Work request:
For the data below, give again exactly the lines from the one containing "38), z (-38" through the one containing "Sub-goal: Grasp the", both ends included, and no others.
◆ ◆ ◆ ◆ ◆
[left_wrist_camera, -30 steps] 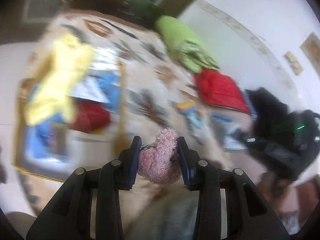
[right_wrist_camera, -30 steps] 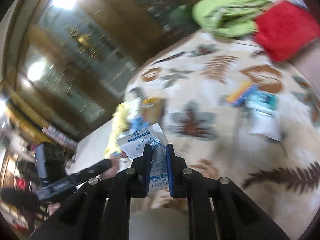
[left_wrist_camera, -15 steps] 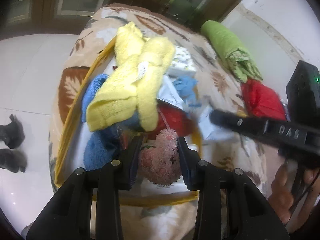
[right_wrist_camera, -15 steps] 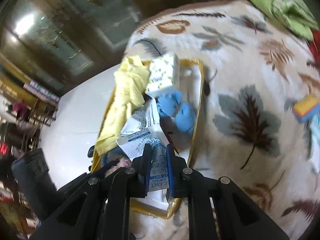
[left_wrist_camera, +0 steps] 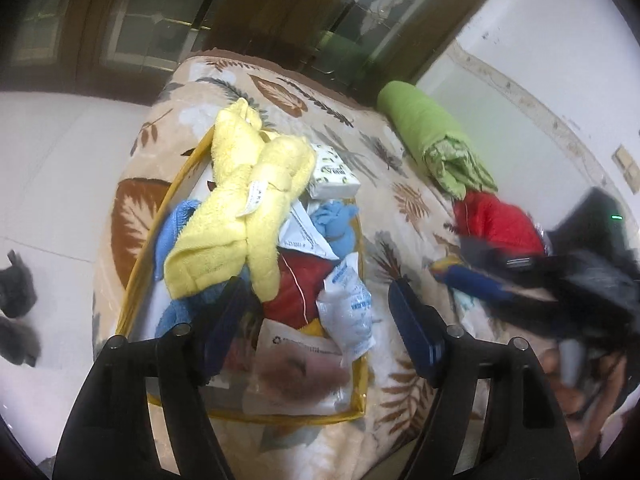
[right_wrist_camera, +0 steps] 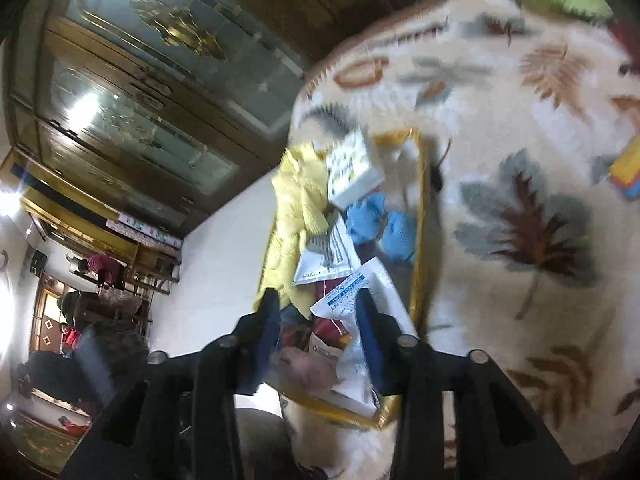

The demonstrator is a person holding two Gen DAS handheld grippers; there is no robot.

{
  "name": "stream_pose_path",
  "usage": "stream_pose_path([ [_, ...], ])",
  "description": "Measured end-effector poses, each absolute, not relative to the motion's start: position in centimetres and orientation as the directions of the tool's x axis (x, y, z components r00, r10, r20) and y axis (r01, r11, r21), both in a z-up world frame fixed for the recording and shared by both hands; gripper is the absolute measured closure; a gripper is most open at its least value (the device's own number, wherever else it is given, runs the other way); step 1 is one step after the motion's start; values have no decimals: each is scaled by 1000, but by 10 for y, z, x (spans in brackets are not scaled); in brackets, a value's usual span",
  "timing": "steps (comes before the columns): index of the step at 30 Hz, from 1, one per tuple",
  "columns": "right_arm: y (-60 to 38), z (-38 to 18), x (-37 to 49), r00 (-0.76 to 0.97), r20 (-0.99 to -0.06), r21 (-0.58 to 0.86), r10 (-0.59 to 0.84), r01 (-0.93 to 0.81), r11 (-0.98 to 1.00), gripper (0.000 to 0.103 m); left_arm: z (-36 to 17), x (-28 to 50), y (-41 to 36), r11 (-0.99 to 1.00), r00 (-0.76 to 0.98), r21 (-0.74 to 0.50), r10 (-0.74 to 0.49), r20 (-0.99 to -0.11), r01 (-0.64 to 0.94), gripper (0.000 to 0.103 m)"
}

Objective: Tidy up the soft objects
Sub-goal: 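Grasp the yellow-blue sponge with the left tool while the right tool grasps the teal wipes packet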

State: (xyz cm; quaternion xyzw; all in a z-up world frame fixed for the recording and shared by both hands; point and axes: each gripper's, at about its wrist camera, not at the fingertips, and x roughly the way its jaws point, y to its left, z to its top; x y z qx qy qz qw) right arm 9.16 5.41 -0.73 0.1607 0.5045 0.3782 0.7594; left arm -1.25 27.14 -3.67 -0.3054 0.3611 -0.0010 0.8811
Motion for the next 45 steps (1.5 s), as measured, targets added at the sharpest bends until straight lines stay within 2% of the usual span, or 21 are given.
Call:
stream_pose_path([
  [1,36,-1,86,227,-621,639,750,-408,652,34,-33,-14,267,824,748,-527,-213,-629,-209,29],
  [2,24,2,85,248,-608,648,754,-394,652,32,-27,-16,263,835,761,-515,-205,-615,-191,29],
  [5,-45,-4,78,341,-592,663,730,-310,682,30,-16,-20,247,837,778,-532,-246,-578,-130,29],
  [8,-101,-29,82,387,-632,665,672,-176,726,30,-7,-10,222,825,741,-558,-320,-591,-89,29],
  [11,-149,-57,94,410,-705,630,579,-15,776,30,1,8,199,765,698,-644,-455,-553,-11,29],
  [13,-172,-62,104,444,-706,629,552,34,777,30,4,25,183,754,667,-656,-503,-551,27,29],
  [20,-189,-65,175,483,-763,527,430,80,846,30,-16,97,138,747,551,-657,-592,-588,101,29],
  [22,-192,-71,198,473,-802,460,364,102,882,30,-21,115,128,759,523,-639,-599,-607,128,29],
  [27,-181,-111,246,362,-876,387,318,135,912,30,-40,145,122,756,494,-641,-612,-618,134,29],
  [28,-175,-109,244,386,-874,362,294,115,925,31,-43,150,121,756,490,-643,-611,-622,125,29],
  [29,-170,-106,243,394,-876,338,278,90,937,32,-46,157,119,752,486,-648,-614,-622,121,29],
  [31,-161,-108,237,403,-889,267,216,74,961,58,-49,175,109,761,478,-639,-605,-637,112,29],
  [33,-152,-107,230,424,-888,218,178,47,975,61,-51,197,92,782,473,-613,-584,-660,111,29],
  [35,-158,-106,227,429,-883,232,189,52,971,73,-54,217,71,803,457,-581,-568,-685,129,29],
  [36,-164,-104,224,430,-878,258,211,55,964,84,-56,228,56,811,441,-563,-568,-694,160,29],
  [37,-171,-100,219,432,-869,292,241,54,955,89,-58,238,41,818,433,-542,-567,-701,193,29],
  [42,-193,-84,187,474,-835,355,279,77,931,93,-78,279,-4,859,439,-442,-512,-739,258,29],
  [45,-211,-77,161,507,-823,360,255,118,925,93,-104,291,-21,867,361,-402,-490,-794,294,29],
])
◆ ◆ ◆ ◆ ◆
Task solution:
  "columns": "right_arm: y (-60 to 38), z (-38 to 18), x (-37 to 49), r00 (-0.76 to 0.97), r20 (-0.99 to -0.06), r21 (-0.58 to 0.86), r10 (-0.59 to 0.84), r01 (-0.93 to 0.81), r11 (-0.98 to 1.00), gripper (0.000 to 0.103 m); left_arm: z (-36 to 17), x (-28 to 50), y (-41 to 36), r11 (-0.99 to 1.00), r00 (-0.76 to 0.98), r21 (-0.74 to 0.50), r10 (-0.74 to 0.49), r20 (-0.99 to -0.11), r01 (-0.64 to 0.94), gripper (0.000 to 0.103 m)"
}

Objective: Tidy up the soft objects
Sub-goal: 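Grasp the yellow-blue sponge with the left tool while the right tool grasps the teal wipes packet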

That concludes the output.